Soil analysis, and plant harvesting and analysis

Soil samples collected from each pot at the time of planting were analysed as follows. Concentrations of ammonium (NH4+ - N) and nitrate (NO3-N, plus nitrite) were measured colorimetrically on duplicate 2 M KCl extracts (1:2.5 soil: extractant ratio) following a modification of Miranda, et al.39 and Forster40, respectively. Gravimetric soil moisture content was determined as described above. All remaining soil was dried at 40 °C for 24 hours. Plant available (Colwell) P was extracted in 0.5 M sodium bicarbonate (1:10 soil:extractant ratio), and P concentration measured colorimetrically following the method of Murphy and Riley41.
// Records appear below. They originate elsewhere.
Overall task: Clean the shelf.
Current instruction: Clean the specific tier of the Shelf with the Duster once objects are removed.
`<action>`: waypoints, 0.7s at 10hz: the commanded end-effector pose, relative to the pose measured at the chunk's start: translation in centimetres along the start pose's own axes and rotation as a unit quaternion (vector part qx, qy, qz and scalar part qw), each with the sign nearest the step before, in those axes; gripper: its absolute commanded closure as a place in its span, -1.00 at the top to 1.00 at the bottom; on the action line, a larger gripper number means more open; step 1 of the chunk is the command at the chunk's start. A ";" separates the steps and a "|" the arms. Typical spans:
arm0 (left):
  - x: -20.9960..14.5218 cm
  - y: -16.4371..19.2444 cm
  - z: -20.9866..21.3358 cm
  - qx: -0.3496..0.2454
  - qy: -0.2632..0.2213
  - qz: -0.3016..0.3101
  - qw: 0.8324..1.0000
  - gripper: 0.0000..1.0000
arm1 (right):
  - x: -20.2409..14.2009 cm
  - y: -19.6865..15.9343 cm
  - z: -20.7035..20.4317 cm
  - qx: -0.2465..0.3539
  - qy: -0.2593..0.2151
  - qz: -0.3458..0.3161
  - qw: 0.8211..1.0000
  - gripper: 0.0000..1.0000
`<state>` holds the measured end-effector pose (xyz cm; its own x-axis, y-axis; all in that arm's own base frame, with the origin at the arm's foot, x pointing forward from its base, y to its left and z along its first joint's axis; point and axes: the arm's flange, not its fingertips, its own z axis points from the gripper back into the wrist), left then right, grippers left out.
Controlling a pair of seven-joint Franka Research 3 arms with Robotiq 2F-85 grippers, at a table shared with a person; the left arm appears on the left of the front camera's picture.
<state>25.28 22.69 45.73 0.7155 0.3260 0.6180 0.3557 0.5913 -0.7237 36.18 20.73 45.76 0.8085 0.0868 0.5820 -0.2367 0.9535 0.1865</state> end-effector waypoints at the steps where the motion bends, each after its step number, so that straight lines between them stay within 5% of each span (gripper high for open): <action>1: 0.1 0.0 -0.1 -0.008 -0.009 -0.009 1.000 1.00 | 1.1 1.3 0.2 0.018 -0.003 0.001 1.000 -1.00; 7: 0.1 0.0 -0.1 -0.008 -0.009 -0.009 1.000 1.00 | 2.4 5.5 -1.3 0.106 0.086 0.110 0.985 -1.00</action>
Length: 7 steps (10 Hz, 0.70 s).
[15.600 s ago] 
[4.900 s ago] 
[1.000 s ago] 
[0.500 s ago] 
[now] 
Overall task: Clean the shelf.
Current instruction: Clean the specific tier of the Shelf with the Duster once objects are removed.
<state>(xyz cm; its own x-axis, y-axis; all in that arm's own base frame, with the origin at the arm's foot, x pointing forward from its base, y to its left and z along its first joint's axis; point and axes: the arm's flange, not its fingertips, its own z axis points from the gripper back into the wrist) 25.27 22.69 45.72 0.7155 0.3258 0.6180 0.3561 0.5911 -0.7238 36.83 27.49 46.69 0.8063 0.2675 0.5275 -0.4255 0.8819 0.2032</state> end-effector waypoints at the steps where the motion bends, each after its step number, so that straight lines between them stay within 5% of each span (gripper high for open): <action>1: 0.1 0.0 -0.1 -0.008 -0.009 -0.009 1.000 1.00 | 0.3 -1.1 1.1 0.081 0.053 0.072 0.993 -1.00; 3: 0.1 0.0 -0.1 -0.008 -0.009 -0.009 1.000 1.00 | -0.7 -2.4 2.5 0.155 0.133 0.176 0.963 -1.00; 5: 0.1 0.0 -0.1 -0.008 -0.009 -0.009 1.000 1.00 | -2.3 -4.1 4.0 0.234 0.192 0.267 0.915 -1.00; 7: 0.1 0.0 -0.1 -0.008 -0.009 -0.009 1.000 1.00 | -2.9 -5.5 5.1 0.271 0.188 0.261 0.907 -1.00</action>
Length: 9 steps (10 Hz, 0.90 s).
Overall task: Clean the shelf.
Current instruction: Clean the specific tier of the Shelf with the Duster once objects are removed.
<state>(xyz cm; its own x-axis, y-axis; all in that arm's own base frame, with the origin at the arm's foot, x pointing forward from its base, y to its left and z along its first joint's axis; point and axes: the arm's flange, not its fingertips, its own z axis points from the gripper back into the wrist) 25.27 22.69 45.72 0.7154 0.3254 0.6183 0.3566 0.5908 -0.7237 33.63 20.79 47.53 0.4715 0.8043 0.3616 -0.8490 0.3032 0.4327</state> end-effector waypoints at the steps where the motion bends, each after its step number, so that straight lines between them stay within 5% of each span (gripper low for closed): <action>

All plants were harvested 48 days after planting. In other words, plants were harvested 88 days after the start of the experiment; thus, there was a 40 day pre-planting incubation phase where soil moisture was varied, and 48 days of plant growth phase where soil moisture was held constant (see above and Fig. 4). At the time of harvest, plant above-ground biomass was cut at the soil surface and shoot fresh weights for tomato, and shoot and head fresh weights for wheat, recorded. The plant roots were gently washed from the posts with reverse osmosis (RO) water to remove soil, and root fresh weights measured. A weighed sub-sample of roots (0.1 g for wheat and 0.2 g for tomato) was cleared and stained with ink and vinegar42 and mycorrhizal colonisation measured using the grid-line intersect method43. All of the shoots, heads and remaining root biomass where oven-dried at 60 °C until a constant weight was achieved, and dry weights measured. The dry plant samples were then ground to a fine powder using a pulverising mill before measuring total N and total P as follows. Total N was measured using the Dumas method by APAL services (http://www.apal.com.au/; last accessed April, 2017). For total P, plant tissues were digested in a mixture of concentrated nitric acid (HNO3) and hydrogen peroxide (H2O2, 30%) (4:1, v/v) in closed 50 mL polypropylene tubes in a heat block. The block was set with two cycles. The first cycle was 80 °C for 30 minutes and the second cycle was 125 °C for 150 minutes. Total P in the digests was measured by the modified phosphovanado-molybdate complex method44.

Statistical analysis

Data were analysed by two-way analysis of variance (ANOVA) using general linear model (GLM). The factors in the analysis were pre-planting moisture conditions and compost addition. For soil properties prior to planting, there were 10 replicates for each treatment combination. Plant data at harvest (biomass, nutrient contents and concentrations, and mycorrhizal colonisation) were analysed separately for tomato and wheat; thus, there were five replicates for each treatment combination for each species. Pairwise comparisons were performed using Tukey’s HSD tests. All data analyses were performed in the R statistical environment version 3.3.1 (2016-06-21), using the ‘agricolae’ and ‘car’ packages.